Is this a choice I want to make at this moment, or do I just want to lay here until it's over? Well, obviously I'm talking to you now. So I called 911. I told them where I was and what had happened. I tried to give them as much information as I thought they needed to know because I was almost certain that I was going to lose consciousness. So I told them my blood type. I told them I had health insurance. I told them to send a helicopter. This is all the things you guys need to know before I pass out. By then, the person who had hit me had walked up.

He was denying being the person that hit me. It wasn't me. It wasn't me. And, you know, immediately I thought maybe, you know, he's obviously lying, but he was incredibly drunk. He blew a .28. So he was so drunk, there's a chance he probably doesn't remember hitting me. The fire department showed up in about six minutes and I was in the ambulance just kind of waiting.

Finally, I'm like, hey, guys, I'm starting to not feel so great. I was coming out of shock. I was starting to feel pain. I was like, it's okay if we get a move on. They're like, well, we're looking for your arm. It's our policy to send you with all your parts. I was like, no. We just go. I don't feel well.

It was about a 20-minute drive to the hospital, and I still don't remember their faces. It's weird. For some reason, whatever part of the brain that processes vision had shut down. I don't remember seeing my severed limb. I don't remember seeing anybody's faces. I remember all the conversations that we had. I had remembered my 911 call verbatim, but I didn't remember seeing certain things. That part of my brain had just completely shut down.

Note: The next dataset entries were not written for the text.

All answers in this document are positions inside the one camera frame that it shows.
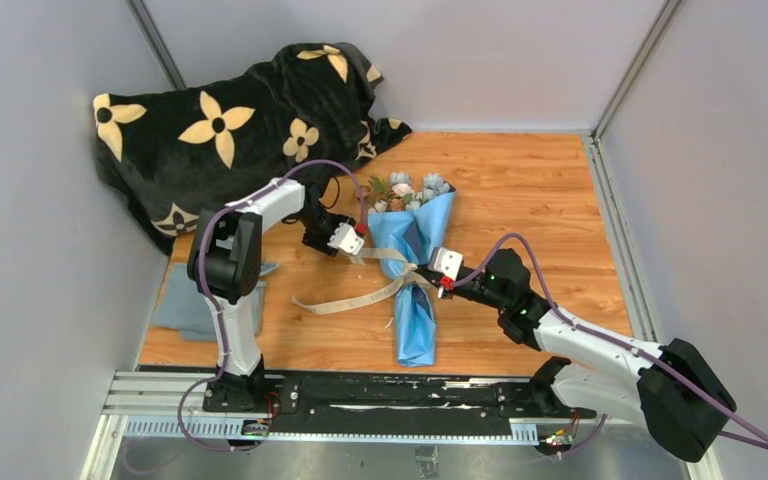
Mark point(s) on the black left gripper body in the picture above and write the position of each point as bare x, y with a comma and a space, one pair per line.
320, 226

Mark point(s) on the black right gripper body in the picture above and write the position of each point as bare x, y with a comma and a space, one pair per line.
474, 287

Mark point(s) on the orange fake flower stem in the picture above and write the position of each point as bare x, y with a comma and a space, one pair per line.
382, 198

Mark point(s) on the pink white fake flower stem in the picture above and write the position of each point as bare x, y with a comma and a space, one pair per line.
409, 195

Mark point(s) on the beige ribbon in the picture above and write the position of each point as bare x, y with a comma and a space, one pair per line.
409, 275

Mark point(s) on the blue wrapping paper sheet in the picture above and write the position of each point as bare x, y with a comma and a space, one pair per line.
414, 234

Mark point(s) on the blue fake flower stem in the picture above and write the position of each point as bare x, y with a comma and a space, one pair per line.
429, 187

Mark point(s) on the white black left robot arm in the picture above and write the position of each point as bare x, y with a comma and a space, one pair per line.
225, 263

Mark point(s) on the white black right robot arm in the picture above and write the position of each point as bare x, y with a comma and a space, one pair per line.
668, 390

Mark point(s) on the black floral blanket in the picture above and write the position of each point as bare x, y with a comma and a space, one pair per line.
172, 154

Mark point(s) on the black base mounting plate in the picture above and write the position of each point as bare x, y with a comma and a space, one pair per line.
389, 404

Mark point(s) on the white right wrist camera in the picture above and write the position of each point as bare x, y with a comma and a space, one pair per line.
446, 262

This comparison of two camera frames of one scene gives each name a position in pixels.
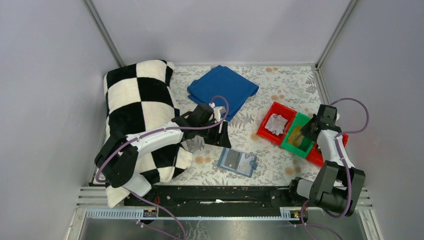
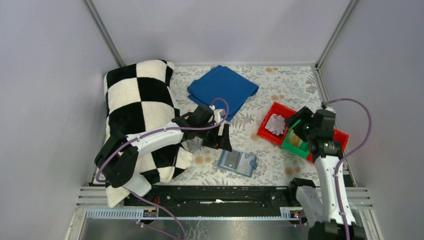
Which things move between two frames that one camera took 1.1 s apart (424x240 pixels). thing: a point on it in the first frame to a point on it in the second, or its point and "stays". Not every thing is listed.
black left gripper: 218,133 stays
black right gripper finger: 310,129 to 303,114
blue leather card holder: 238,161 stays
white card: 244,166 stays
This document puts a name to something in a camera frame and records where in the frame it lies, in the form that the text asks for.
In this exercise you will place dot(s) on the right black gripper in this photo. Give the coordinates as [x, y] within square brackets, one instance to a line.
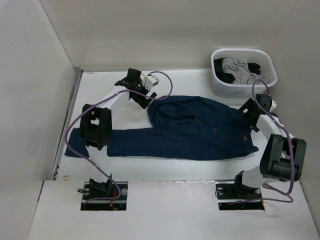
[249, 106]

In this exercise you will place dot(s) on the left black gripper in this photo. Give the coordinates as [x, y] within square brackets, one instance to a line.
[142, 101]

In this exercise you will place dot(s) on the dark blue denim trousers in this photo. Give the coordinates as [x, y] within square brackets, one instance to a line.
[186, 127]

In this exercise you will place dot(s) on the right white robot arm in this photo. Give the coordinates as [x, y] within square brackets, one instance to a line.
[283, 157]

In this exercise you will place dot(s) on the grey crumpled garment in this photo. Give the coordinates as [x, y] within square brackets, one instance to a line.
[241, 72]

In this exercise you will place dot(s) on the white plastic laundry basket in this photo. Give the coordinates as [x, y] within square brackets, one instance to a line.
[222, 89]

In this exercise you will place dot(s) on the black crumpled garment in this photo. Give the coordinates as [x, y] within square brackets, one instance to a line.
[217, 67]

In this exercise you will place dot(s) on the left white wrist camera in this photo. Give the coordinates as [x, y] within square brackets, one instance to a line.
[150, 81]

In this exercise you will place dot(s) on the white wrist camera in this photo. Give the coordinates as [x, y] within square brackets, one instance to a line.
[150, 81]
[273, 105]

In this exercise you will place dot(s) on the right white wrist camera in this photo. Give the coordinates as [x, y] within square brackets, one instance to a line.
[273, 105]

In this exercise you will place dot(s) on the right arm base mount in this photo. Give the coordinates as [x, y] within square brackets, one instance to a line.
[231, 199]

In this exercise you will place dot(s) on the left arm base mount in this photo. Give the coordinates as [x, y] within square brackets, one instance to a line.
[104, 196]

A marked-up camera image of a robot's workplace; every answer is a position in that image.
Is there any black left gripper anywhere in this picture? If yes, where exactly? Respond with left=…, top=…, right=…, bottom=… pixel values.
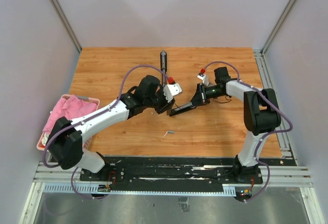
left=145, top=85, right=175, bottom=114

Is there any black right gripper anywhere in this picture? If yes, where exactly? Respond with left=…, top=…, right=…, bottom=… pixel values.
left=188, top=83, right=224, bottom=108

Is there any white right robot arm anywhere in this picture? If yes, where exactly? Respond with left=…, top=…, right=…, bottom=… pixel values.
left=191, top=67, right=281, bottom=183

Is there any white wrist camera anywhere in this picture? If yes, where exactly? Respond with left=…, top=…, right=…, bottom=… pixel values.
left=197, top=72, right=210, bottom=87
left=163, top=83, right=182, bottom=102

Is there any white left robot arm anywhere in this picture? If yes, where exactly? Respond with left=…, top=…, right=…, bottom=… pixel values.
left=46, top=75, right=182, bottom=181

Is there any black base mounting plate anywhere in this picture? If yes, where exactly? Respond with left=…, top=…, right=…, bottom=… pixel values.
left=79, top=156, right=263, bottom=193

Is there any black stapler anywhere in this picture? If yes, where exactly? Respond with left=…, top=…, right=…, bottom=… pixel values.
left=160, top=50, right=167, bottom=86
left=169, top=102, right=196, bottom=117

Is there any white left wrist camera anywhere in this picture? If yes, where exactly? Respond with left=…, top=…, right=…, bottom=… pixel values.
left=163, top=83, right=182, bottom=102

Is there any pink cloth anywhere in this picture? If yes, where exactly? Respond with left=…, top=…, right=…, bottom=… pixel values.
left=43, top=95, right=97, bottom=134

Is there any pink plastic basket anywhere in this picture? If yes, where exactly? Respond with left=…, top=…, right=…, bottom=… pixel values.
left=36, top=93, right=100, bottom=155

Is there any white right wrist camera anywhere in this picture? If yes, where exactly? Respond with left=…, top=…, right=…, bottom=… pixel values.
left=197, top=72, right=210, bottom=87

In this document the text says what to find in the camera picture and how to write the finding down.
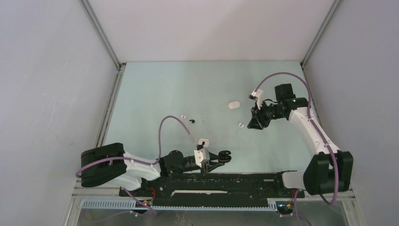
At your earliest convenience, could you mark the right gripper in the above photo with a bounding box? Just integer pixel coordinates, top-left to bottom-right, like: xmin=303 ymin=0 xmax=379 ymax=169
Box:
xmin=247 ymin=100 xmax=285 ymax=130

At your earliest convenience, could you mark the black charging case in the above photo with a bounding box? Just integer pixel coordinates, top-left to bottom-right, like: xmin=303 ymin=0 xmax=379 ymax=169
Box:
xmin=218 ymin=150 xmax=232 ymax=163

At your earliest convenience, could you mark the white gold-trimmed charging case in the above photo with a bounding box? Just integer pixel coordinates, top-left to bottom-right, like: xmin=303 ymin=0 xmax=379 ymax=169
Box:
xmin=198 ymin=138 xmax=210 ymax=148

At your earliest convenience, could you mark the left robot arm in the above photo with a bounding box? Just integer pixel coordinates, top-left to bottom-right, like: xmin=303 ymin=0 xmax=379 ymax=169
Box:
xmin=76 ymin=143 xmax=232 ymax=196

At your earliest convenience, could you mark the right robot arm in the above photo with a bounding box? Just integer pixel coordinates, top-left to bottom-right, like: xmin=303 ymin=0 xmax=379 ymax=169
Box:
xmin=247 ymin=84 xmax=353 ymax=197

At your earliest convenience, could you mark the white oval charging case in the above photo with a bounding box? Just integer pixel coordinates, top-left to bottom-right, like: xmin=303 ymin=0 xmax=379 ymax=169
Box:
xmin=228 ymin=101 xmax=241 ymax=109

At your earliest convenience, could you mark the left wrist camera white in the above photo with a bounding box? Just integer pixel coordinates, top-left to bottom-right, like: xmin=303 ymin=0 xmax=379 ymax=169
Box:
xmin=194 ymin=148 xmax=209 ymax=168

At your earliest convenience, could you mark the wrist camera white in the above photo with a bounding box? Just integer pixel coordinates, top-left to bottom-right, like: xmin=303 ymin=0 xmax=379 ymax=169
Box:
xmin=194 ymin=148 xmax=209 ymax=168
xmin=248 ymin=89 xmax=263 ymax=110

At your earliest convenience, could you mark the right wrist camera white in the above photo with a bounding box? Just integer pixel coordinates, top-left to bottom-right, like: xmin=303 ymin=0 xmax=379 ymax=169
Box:
xmin=248 ymin=89 xmax=263 ymax=110

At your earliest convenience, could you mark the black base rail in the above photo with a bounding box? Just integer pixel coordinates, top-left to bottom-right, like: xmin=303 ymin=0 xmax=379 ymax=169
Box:
xmin=130 ymin=173 xmax=295 ymax=207

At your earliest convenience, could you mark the white cable duct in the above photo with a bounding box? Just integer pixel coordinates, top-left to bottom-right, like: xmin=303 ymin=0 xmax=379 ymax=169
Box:
xmin=81 ymin=199 xmax=277 ymax=211

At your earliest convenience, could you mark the aluminium frame rail front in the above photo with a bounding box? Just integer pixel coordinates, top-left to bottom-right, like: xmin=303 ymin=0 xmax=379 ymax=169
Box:
xmin=72 ymin=178 xmax=356 ymax=216

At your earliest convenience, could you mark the left corner aluminium post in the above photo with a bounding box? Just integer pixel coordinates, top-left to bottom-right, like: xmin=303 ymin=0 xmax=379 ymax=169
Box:
xmin=79 ymin=0 xmax=122 ymax=70

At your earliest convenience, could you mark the corner aluminium post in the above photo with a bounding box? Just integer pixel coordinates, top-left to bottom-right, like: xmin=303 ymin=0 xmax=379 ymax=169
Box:
xmin=79 ymin=0 xmax=122 ymax=70
xmin=301 ymin=0 xmax=342 ymax=69

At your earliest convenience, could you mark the right corner aluminium post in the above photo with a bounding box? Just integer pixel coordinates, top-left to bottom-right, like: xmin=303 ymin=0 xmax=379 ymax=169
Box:
xmin=301 ymin=0 xmax=342 ymax=69

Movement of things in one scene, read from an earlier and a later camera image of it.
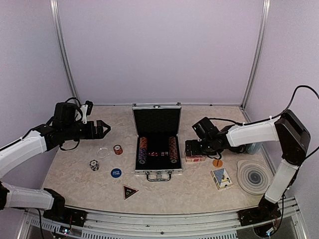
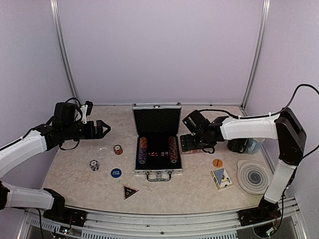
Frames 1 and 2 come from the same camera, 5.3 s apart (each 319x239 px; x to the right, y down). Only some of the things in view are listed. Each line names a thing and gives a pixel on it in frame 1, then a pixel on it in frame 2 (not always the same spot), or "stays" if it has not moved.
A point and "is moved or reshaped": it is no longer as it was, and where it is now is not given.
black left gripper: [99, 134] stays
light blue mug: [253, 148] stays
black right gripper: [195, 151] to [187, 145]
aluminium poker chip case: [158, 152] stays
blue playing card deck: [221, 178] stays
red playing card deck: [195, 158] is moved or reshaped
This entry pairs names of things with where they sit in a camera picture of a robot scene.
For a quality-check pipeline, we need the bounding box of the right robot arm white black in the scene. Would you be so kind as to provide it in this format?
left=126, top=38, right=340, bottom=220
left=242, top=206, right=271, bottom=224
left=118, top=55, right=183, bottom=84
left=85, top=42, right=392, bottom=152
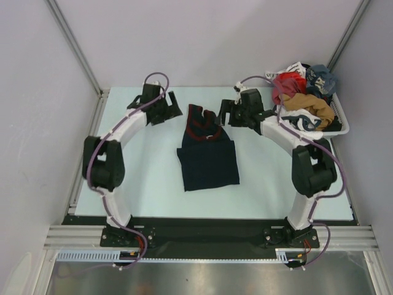
left=216, top=85, right=337, bottom=246

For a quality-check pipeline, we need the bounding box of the red pink garment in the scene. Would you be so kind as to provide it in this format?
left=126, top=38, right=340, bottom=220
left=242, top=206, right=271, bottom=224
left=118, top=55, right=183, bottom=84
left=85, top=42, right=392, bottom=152
left=272, top=72, right=306, bottom=105

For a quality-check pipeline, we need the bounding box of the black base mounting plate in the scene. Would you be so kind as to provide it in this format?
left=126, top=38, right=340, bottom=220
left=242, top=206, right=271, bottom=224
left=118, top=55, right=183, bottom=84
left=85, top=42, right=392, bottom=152
left=61, top=215, right=357, bottom=258

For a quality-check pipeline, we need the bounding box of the white printed garment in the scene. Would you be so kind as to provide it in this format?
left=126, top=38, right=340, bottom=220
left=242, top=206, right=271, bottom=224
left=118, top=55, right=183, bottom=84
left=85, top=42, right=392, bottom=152
left=265, top=61, right=309, bottom=82

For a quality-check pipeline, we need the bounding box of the aluminium frame post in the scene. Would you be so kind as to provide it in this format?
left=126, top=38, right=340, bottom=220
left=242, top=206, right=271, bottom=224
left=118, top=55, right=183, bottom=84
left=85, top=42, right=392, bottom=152
left=327, top=0, right=373, bottom=72
left=44, top=0, right=103, bottom=97

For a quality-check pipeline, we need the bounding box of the navy tank top red trim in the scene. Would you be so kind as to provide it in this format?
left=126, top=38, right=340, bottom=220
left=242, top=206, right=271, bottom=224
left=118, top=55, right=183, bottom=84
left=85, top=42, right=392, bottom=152
left=176, top=104, right=240, bottom=192

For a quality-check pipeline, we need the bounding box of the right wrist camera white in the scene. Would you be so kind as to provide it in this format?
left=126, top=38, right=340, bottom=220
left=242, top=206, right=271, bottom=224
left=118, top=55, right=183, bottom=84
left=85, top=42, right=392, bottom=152
left=233, top=81, right=249, bottom=93

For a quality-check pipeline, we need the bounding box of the tan brown garment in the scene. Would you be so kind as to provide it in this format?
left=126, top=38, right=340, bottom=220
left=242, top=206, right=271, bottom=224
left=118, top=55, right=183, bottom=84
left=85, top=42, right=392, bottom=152
left=281, top=93, right=335, bottom=131

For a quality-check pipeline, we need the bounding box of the blue denim printed garment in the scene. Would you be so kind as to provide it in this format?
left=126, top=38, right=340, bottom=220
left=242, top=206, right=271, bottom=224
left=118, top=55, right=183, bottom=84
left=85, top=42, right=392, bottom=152
left=306, top=65, right=338, bottom=96

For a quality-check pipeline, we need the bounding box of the white tank top navy trim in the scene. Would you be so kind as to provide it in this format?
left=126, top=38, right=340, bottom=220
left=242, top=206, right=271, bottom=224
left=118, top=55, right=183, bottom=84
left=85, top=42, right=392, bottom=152
left=273, top=106, right=323, bottom=140

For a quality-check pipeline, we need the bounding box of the white plastic laundry basket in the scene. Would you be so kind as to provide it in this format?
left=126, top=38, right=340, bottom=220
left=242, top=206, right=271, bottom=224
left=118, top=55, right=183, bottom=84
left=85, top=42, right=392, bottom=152
left=323, top=93, right=350, bottom=139

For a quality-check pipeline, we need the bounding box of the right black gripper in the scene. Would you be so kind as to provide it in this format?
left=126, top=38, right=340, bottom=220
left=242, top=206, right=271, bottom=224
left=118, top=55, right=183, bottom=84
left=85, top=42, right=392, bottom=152
left=215, top=100, right=250, bottom=128

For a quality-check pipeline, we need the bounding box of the left aluminium frame post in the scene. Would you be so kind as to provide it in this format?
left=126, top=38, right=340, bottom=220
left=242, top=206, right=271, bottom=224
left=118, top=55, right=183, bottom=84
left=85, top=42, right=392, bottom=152
left=44, top=0, right=103, bottom=97

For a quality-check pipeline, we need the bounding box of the white slotted cable duct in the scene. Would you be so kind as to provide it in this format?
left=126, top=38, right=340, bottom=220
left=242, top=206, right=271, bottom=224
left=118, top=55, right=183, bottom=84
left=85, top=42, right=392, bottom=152
left=56, top=249, right=320, bottom=264

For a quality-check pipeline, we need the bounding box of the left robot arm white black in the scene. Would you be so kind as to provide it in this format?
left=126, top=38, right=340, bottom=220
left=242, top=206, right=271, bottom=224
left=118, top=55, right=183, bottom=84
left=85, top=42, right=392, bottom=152
left=82, top=82, right=182, bottom=246

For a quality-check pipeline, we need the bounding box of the right aluminium frame post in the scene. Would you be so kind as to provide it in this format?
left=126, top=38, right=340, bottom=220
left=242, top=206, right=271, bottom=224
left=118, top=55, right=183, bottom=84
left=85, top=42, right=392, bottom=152
left=327, top=0, right=373, bottom=72

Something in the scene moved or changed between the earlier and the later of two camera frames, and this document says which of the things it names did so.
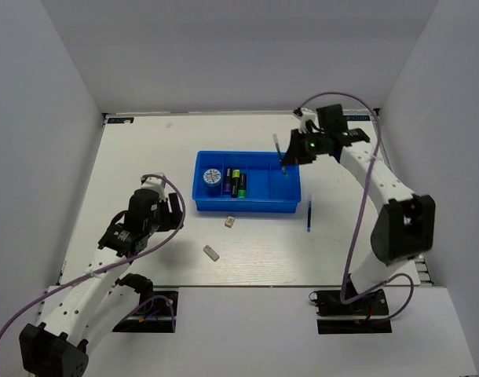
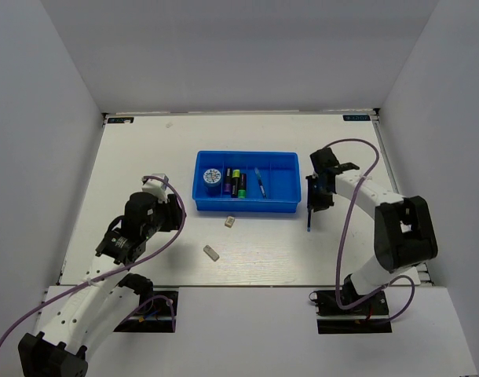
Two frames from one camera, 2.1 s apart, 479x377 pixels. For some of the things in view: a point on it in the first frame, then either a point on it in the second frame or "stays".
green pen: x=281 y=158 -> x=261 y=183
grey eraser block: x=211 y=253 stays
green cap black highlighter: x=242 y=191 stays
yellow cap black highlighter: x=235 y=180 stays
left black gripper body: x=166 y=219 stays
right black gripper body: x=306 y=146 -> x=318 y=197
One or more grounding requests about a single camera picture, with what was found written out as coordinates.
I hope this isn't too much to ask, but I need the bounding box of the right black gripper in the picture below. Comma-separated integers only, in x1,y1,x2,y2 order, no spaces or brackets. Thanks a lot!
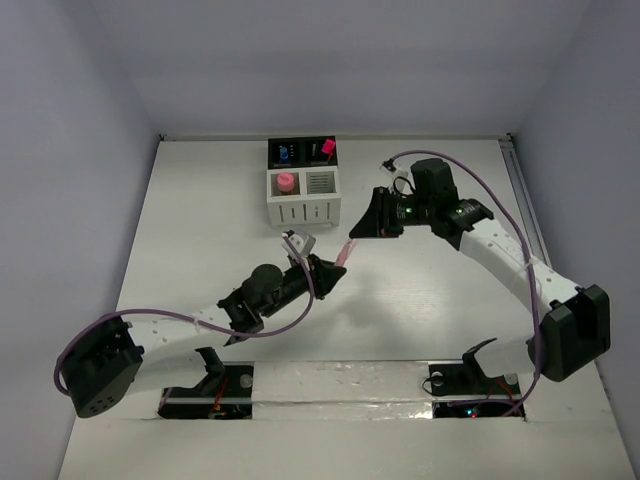
351,185,435,237

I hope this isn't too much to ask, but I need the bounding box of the pink correction tape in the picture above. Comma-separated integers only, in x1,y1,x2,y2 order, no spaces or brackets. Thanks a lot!
335,239,358,267

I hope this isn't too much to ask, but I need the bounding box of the pink cap black highlighter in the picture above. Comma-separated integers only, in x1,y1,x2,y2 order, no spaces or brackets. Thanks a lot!
321,138,336,162

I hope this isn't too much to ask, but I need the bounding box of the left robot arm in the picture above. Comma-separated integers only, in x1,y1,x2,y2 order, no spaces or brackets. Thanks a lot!
53,254,347,418

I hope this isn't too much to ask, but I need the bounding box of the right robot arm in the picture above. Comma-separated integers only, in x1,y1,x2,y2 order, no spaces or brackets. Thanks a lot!
349,157,611,392

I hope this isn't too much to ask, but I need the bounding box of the white slotted container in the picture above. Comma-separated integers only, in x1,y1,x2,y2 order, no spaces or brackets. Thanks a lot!
266,166,342,228

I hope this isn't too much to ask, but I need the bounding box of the black slotted container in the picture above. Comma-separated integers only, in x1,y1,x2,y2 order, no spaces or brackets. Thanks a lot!
267,136,338,170

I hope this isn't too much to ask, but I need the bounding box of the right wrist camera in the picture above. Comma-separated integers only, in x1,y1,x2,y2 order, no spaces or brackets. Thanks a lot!
381,159,412,195

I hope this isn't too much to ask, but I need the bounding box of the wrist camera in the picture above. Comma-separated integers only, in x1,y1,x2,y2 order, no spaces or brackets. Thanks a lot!
381,159,412,195
282,229,316,261

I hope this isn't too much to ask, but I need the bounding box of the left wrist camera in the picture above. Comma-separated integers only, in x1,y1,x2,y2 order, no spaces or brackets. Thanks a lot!
282,229,316,261

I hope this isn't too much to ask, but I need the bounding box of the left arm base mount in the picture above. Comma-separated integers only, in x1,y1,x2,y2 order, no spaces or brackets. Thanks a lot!
157,347,254,420

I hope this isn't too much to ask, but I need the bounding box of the aluminium rail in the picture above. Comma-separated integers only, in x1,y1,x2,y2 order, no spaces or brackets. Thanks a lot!
498,138,581,354

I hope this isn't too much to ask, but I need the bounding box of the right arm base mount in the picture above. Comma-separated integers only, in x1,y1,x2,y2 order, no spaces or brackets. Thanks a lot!
421,338,525,419

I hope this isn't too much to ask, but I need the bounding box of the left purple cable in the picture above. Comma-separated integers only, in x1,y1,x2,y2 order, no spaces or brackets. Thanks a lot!
53,237,316,396

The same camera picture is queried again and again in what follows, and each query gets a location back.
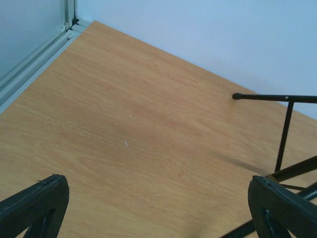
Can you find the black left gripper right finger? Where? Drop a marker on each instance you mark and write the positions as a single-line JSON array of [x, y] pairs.
[[279, 213]]

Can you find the aluminium frame rail left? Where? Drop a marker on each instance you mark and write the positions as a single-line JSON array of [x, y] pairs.
[[33, 33]]

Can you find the black tripod music stand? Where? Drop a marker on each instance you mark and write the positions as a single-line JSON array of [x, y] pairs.
[[279, 175]]

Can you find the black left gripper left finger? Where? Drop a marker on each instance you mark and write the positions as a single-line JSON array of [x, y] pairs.
[[38, 210]]

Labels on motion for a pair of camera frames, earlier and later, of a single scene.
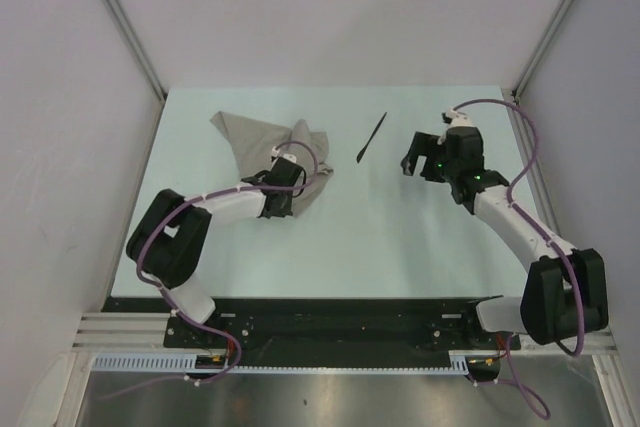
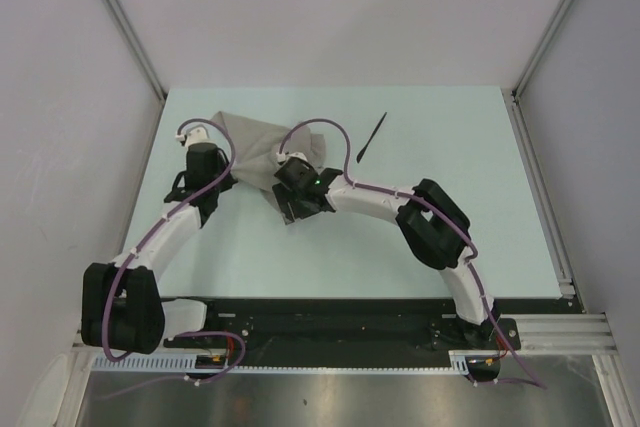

After the drive to the hospital, the girl I was seeing for dinner that night, she was riding with my two other friends. They immediately U-turned, go to the hospital. So shortly after getting in the hospital, you know, I had a bunch of friends there. They did a CT scan and they said that I've aspirated. I vomited into my lungs. They say it was a 50-50 survival rate. I had a punctured left lung. After I talked to my mom, my dad, my grandpa, they gave me the option to whether to go into surgery or not.

They said, you know, it's unlikely that you would survive the anesthesia. Do you really want to go in for this or do you want to just stay up your last few minutes with your friends? And I was like, hey, guys, I made this decision earlier when I called you. Like I had a nice place picked out on the side of the road. I was like, no, I'm going to live.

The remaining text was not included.